Sunday, March 31, 2013

Pragmatic software defined networking

Figure 1: Fabric: A Retrospective on Evolving SDN
The article, Fabric: A Retrospective on Evolving SDN, makes the case for a two tier software defined networking (SDN) architecture; comprising a smart edge and an efficient core.

Smart edge

Figure 2: Network virtualization (credit Brad Hedlund)
Network Virtualization: a next generation modular platform for the data center virtual network describes the elements of the Nicira/VMware network virtualization platform which represents the current state of the art in smart edges. Figure 2 shows the architectural elements of the solution, all of which are implemented a the network edge. The purple box, labelled Any Network, maps to the Fabric Elements core shown in Figure 1.

Through a process of network function virtualization (NFV), layer 3-7 components such as routers, load balancers and firewalls are abstracted as services that can be implemented in virtual machines, or as physical devices linked together by a virtual topology connected by tunnels across the physical network.

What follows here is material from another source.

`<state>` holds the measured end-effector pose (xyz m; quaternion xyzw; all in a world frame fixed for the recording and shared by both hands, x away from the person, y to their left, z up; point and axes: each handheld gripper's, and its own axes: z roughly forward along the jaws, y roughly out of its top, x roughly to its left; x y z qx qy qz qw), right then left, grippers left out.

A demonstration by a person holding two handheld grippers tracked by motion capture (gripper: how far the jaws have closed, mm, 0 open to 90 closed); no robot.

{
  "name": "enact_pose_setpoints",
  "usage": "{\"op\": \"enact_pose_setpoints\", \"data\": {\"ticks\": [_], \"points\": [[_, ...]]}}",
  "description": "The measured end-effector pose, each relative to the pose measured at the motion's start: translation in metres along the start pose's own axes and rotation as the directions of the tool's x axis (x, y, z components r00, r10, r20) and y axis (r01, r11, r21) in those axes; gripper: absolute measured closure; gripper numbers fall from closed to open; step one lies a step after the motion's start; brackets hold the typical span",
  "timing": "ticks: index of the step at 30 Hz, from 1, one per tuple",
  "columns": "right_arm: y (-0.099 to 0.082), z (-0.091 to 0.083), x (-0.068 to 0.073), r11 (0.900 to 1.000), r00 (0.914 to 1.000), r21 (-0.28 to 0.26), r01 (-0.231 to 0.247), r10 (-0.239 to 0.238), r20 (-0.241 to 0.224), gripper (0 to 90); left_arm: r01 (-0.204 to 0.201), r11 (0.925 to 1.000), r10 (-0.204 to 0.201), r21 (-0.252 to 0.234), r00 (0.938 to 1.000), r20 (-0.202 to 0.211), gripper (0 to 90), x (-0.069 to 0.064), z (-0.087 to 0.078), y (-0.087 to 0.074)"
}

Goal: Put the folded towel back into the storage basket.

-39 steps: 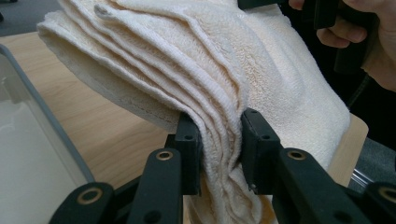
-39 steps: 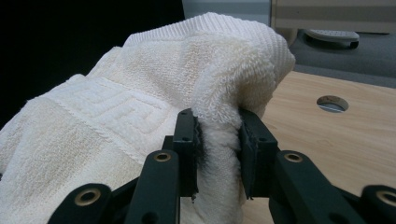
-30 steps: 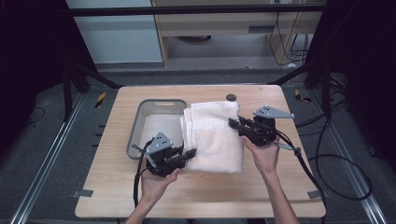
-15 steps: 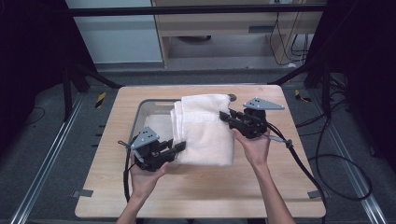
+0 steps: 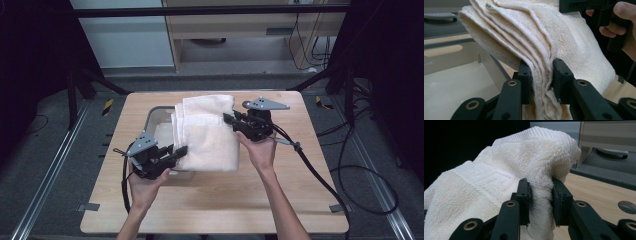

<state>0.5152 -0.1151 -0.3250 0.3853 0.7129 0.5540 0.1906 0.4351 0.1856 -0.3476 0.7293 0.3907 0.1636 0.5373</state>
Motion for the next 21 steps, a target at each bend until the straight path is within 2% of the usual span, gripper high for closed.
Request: {"op": "enact_pose_setpoints", "data": {"ticks": [11, 21], "points": [[0.014, 0.019, 0.014, 0.9995, 0.9995, -0.007, 0.030, -0.030, -0.003, 70.9, 0.023, 0.9993, -0.024, -0.028, 0.9990, -0.036, 70.5, 0.015, -0.012, 0.003], [0.021, 0.039, 0.024, 0.9996, 0.9994, 0.001, 0.028, -0.028, -0.019, 70.8, 0.035, 0.9985, -0.038, -0.042, 0.9956, -0.086, 70.7, 0.030, -0.022, 0.005]]}}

The Open vSwitch (OVS) is a critical component is this architecture, providing a number of critical features:
  1. Flexibility - the virtual switch is implemented in software, allowing a rapidly evolving set of advanced features to be developed that would be difficult, time consuming, and expensive to replicate in hardware.
  2. Configuration - OVSDB configuration protocol allows the controller to coordinate configurations among the virtual switches.
  3. OpenFlow - allows centralized control of the complex forwarding policies needed to create virtual networks.
  4. Monitoring - including NetFlow and sFlow to provide visibility into traffic flows.
Figure 2 claims that any network can be used to carry traffic between the edge switches. However, while technically true, it is clear from the diagram that East-West (traffic between vSwitches and between top of rack switches) dominates. The shared physical network must meet the bandwidth and latency requirements of the overlayed virtual network in order for network virtualization to be a viable solution.    

Efficient core

The architecture in figure 1 simplifies the core by shifting complex classification tasks to the network edge. The core fabric is left with the task of efficiently managing physical resources in order to deliver low latency, high bandwidth connectivity between edge switches.

Current fabrics make use of distributed routing protocols such as Transparent Interconnection of Lots of Links (TRILL), Link Aggregation (LAG/MLAG), Multiprotocol Label Switching (MPLS) and Equal Cost Multi-Path Routing (ECMP) to control forwarding paths. In order to deliver improved efficiency, the feature set required from the SDN/OpenFlow control plane needs to address the requirements of traffic engineering.

Centralized configuration mechanisms (e.g. NETCONF) are useful for provisioning the fabrics and the distributed control planes provide the robust, high performance switching performance needed at the core. However, there are important classes of traffic that are poorly handled by the distributed control plane and would be more efficiently routed by a central SDN controller, see SDN and large flows. A hybrid solution combining the best elements of existing hardware, control planes and OpenFlow offers a solution.
Figure 3: Hybrid Programmable Forwarding Planes
Figure 3 shows two models for hybrid OpenFlow deployment, allowing OpenFlow to be used in conjunction with existing routing protocols. The Ships-in-the-Night model divides the switch into two, allocating selected ports to external OpenFlow control and the remaining ports are left to the internal control plane. It is not clear how useful this model is, other than for experimentation. For production use cases (e.g. the top of rack (ToR) case shown in Figure 2, where the switch is used to virtualize network services for a rack of physical servers) a pure OpenFlow switch is much simpler and likely to provide a more robust solution.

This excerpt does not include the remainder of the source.